在他眼中,卫忠的行为根本不是无奈之举,而是一种极其高明的报复手段。
这个老家伙,是想利用全社会的同情心,来向他赵天河示威!
他是在无声地呐喊:看吧,你赵天河权势滔天又如何?我一个糟老头子,一样能让你忌惮!
一旦官方下场,他赵天河之前那点小摩擦,说不定都会被翻出来,成为攻讦他的把柄。
真是一步好棋啊。
“呵……”
赵天河的喉咙里溢出一丝冷笑,他将那张纸揉成一团,精准地丢进十米外的垃圾桶。
心腹大气不敢喘,低着头,感觉办公室的温度都降了好几度。
“他不是想卖吗?”
赵天河缓缓站起身,走到巨大的落地窗前,双手背在身后。
“他不是想利用所有人的同情,换一个天价,治好他那个短命孙女吗?”
他的声音很平静,平静得可怕。
“我偏不让他如愿。

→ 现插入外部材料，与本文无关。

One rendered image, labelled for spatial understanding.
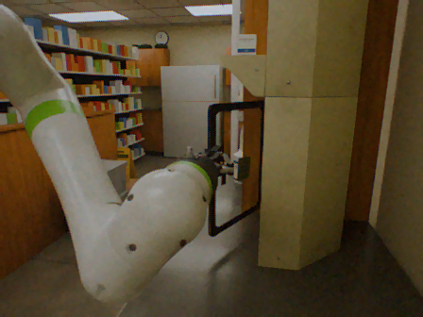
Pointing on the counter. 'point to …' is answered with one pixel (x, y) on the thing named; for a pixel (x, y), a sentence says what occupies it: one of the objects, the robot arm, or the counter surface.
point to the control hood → (248, 71)
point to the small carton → (246, 44)
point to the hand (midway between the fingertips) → (215, 154)
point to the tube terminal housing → (308, 126)
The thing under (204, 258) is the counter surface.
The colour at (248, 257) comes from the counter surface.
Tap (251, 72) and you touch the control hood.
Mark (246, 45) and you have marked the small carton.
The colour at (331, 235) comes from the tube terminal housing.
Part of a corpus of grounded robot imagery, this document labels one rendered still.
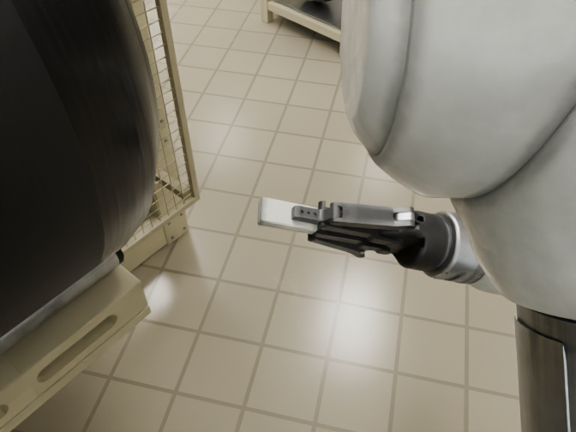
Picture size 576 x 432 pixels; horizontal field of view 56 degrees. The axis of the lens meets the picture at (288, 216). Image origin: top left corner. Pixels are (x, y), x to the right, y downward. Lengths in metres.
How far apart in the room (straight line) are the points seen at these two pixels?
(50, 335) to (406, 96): 0.63
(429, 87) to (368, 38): 0.03
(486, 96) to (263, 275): 1.67
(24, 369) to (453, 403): 1.21
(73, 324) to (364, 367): 1.07
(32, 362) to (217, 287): 1.13
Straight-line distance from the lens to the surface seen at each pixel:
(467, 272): 0.72
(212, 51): 2.92
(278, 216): 0.62
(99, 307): 0.75
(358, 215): 0.62
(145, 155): 0.48
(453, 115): 0.17
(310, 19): 2.92
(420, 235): 0.67
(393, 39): 0.17
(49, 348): 0.74
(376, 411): 1.60
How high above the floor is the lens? 1.46
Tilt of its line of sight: 47 degrees down
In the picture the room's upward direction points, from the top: straight up
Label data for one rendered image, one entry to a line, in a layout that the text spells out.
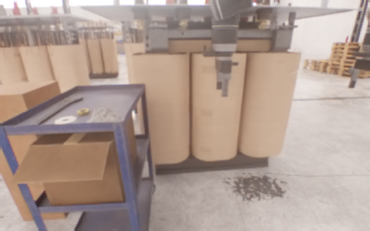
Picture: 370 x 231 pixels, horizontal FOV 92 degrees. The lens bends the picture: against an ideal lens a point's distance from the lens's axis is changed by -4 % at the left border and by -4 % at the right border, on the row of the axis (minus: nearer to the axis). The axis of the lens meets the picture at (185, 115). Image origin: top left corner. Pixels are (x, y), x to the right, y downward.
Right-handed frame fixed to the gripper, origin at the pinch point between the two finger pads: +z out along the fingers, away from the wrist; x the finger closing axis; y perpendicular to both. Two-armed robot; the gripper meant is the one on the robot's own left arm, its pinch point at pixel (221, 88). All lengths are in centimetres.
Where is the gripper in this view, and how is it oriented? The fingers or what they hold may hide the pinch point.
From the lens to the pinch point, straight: 88.9
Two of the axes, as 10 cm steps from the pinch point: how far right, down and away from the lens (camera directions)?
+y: 10.0, -0.2, 0.1
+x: -0.2, -3.7, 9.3
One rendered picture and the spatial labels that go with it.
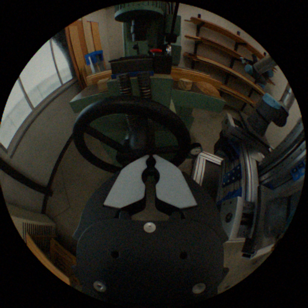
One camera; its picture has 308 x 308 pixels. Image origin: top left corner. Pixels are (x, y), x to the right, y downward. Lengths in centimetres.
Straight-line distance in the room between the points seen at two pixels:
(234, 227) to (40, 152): 177
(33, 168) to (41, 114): 68
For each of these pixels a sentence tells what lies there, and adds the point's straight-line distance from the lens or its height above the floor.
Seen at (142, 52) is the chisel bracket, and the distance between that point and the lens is 42.
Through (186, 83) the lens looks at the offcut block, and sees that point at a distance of 34.
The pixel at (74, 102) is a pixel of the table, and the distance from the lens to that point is 44.
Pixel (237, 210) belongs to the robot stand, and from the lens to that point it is 35.
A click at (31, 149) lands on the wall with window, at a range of 154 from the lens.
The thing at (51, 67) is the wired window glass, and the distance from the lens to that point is 188.
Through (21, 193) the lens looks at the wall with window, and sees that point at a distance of 162.
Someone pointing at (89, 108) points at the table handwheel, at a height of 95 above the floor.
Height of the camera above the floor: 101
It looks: 58 degrees down
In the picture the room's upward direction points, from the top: 1 degrees clockwise

”
心腹猛地抬头,眼中闪过惊愕。
赵天河缓缓转身,脸上已经看不到任何情绪,只剩下一片漠然。
“英雄的勋章,怎么能流落在外呢?”
他慢条斯理地说着,仿佛一个真正的爱国商人。
“我要亲自去一趟沙城。”
“我要参加这场拍卖会。”
“我要……把它买下来。”
心腹愣住了。
买下来?
这不是正遂了对方的意?
既拿了钱,又博了名。
他觉得自己有点看不懂老板的操作。
赵天河看穿了他的疑惑,嘴角扯出一个冰冷的形状。
“你以为,我是去送钱的?”
他走到办公桌前,按下一个内部通话按钮。
“财务总监,立刻来我办公室。”
挂断电话,他才重新看向心腹,眼神幽深,像盯着猎物的毒蛇。
“我要当着全城人的面,当着那个老东西的面,把价格抬到一个他想都不敢想的高度。”
“我要让他看到希望,看到天文数字般的希望,让他以为他孙女有救了,让他感激涕零。”
“然后……”
赵天河停顿了一下,继续开口说道:“……我会亲手掐灭它。”
沙城国际会展中心,三号拍卖厅。
今晚的聚宝阁秋季拍卖会,星光熠熠,几乎汇聚了全省乃至全国的顶级富豪。
水晶吊灯流光溢彩,将整个大厅映照得如同白昼。
前三排坐着的,都是身家过百亿的巨鳄。
东海的船王之子,京城的地产新贵,还有几个靠互联网风口起飞的年轻富豪,他们彼此含笑点头,眼神交错间,是资本的无声博弈。
一个金发碧眼的老外格外引人注目。
他是哈里森,美国著名的军事收藏家,据说家里有一座私人博物馆,专门收藏二战以来的各国勋章和武器。
这次专程飞来,目的不而喻。
赵天河没有坐在主厅。
他在二楼的独立包厢,单面玻璃将楼下的一切喧嚣隔绝,仿佛置身事外的神明,俯瞰着这人间名利场。
心腹站在他身后,手心全是冷汗。
他能感觉到,老板平静外表下,是即将喷发的火山。